In this post, I will be discussing the behavioral characteristics and the performance differences of the DataSet and the DataReader as well as indicate the suitability of use of these objects in various scenarios.
The Dataset is a "disconnected" data store. What this means is that the DataSet object need not maintain a connection with the database at all times, a connection is needed only at the time of fetching data and updating it. The DataSet can be populated with data using something like this ,
SqlConnection conn=new SqlConnection();
conn.ConnectionString="Data Source=.;Database=TempDB;Integrated Security=true;";
SqlDataAdapter da=new SqlDataAdapter("select * from Temp",conn);
DataSet ds=new DataSet();
//Process data in the DataSet ds
As can be seen from the above snippet, once the data has been read into the DataSet, the connection can be closed immediately. The data can still be accessed from within the DataSet.
DataReader, on the other hand, is a "connected" data store which means that there needs to be a connection maintained to the database in order to be able to access the values in the DataReader. The DataReader can be populated with data using something like this ,
SqlConnection conn = new SqlConnection();
conn.ConnectionString = "Data Source=.;Database=TempDB;Integrated Security=true;";
SqlCommand cmd = conn.CreateCommand();
cmd.CommandText = "select * from Temp";
cmd.CommandType = CommandType.Text;
SqlDataReader rdr = cmd.ExecuteReader();
//Process the data read from the DB
Notice here that the connection is closed only after iterating through the entire record set returned by the query.

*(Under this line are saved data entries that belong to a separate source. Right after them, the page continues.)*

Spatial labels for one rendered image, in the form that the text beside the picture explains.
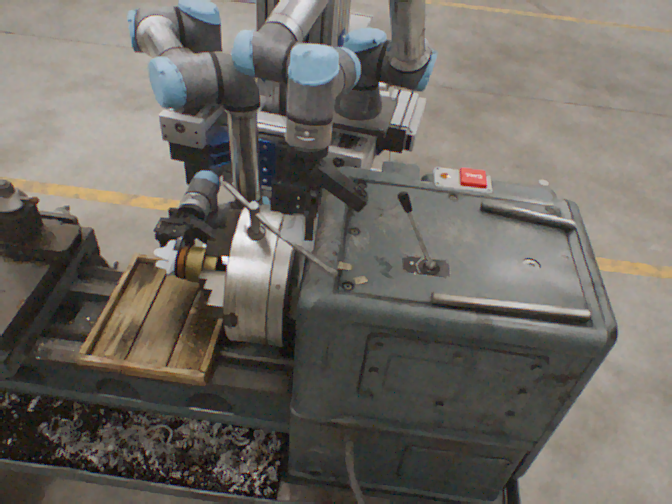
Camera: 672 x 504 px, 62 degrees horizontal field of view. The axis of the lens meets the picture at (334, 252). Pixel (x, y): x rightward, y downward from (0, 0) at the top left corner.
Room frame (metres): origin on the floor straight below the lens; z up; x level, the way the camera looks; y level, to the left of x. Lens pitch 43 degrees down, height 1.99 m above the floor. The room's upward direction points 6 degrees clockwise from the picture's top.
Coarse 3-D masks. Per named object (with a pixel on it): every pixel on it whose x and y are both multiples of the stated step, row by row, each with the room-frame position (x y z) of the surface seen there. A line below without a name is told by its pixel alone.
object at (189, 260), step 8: (184, 248) 0.90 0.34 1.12; (192, 248) 0.89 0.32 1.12; (200, 248) 0.90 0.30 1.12; (176, 256) 0.87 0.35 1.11; (184, 256) 0.87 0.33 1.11; (192, 256) 0.87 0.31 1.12; (200, 256) 0.87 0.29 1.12; (208, 256) 0.88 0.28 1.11; (216, 256) 0.89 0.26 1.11; (176, 264) 0.86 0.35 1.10; (184, 264) 0.86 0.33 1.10; (192, 264) 0.86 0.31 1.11; (200, 264) 0.85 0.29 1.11; (208, 264) 0.86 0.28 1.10; (216, 264) 0.91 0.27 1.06; (176, 272) 0.85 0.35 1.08; (184, 272) 0.85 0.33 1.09; (192, 272) 0.85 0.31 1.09; (200, 272) 0.84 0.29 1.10; (192, 280) 0.84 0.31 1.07
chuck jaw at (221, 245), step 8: (232, 208) 0.97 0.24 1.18; (232, 216) 0.93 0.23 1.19; (232, 224) 0.92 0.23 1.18; (216, 232) 0.91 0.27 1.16; (224, 232) 0.91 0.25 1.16; (232, 232) 0.91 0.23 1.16; (216, 240) 0.91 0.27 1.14; (224, 240) 0.90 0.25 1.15; (208, 248) 0.89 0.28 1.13; (216, 248) 0.89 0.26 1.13; (224, 248) 0.89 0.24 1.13
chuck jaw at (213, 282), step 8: (208, 272) 0.84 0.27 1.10; (216, 272) 0.85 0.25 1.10; (224, 272) 0.85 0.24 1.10; (200, 280) 0.82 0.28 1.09; (208, 280) 0.82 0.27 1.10; (216, 280) 0.82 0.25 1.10; (224, 280) 0.82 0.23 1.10; (200, 288) 0.82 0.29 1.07; (208, 288) 0.79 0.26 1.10; (216, 288) 0.80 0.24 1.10; (224, 288) 0.80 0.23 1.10; (208, 296) 0.79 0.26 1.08; (216, 296) 0.77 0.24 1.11; (208, 304) 0.75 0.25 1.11; (216, 304) 0.75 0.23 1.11; (208, 312) 0.75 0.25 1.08; (216, 312) 0.75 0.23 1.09; (232, 312) 0.73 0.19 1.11; (232, 320) 0.73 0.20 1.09
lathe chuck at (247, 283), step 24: (240, 216) 0.89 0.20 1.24; (264, 216) 0.90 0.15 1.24; (240, 240) 0.82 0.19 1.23; (264, 240) 0.83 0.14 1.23; (240, 264) 0.78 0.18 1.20; (264, 264) 0.78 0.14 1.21; (240, 288) 0.75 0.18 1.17; (264, 288) 0.75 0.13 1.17; (240, 312) 0.73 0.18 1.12; (264, 312) 0.73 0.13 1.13; (240, 336) 0.73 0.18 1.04; (264, 336) 0.72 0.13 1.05
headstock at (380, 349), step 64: (384, 192) 1.00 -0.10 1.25; (448, 192) 1.02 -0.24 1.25; (512, 192) 1.05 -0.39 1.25; (320, 256) 0.78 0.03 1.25; (384, 256) 0.79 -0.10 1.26; (448, 256) 0.81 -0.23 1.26; (512, 256) 0.83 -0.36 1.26; (576, 256) 0.85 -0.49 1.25; (320, 320) 0.66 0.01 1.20; (384, 320) 0.65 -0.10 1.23; (448, 320) 0.65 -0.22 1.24; (512, 320) 0.66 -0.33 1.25; (320, 384) 0.65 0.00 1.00; (384, 384) 0.65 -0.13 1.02; (448, 384) 0.65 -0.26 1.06; (512, 384) 0.64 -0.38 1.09; (576, 384) 0.65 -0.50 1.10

As can be seen from above, a DataSet, although providing a lot of flexibility in terms of usage scenarios, is memory intensive. Since it is a disconnected data store, it stores all the data read from the database in memory. As can be inferred, this can really slow down the application if the DataSet is populated with millions of rows of data. On the other hand, the DataSet provides "random" access : any record stored in it can be directly accessed and records can be accessed in any order desired. One can also go back and forth through the DataSet records. Another important flexibility with DataSets is that data within it can be modified and the updates will be percolated to the database automatically. Thus, a DataSet is suitable for scenarios in which data update is needed or where random access is needed but should be used cautiously when huge data is being fetched from the database.

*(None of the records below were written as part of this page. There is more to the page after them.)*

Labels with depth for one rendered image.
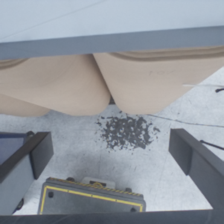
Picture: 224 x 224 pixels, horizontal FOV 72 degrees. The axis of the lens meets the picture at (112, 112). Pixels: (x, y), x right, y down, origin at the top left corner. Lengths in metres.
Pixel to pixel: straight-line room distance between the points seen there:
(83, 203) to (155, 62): 1.02
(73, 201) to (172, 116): 1.00
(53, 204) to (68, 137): 0.54
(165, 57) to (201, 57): 0.07
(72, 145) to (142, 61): 1.23
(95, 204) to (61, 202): 0.23
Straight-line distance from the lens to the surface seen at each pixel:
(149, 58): 0.34
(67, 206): 1.22
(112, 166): 1.41
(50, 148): 0.17
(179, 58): 0.35
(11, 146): 1.60
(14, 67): 0.41
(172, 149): 0.17
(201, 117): 1.51
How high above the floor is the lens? 1.37
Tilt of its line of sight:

As for the DataReader, it is almost an opposite of the DataSet. Since it maintains an open connection to the database at all times, it needn't store data in local memory. Instead records are read in chunks on a need basis. Thus, it proves to be pretty efficient in terms of memory usage. However, this efficiency comes at a cost : records within a DataReader can be traversed only forward and that too, only once. If a record needs to be read a second time, the query needs to be executed again as there is no provision to move backwards through the DataReader. Also the data read through the DataReader is read only. Thus, a DataReader lends itself to scenarios where huge amounts of data are being read without having the need to update them or have random access over that data.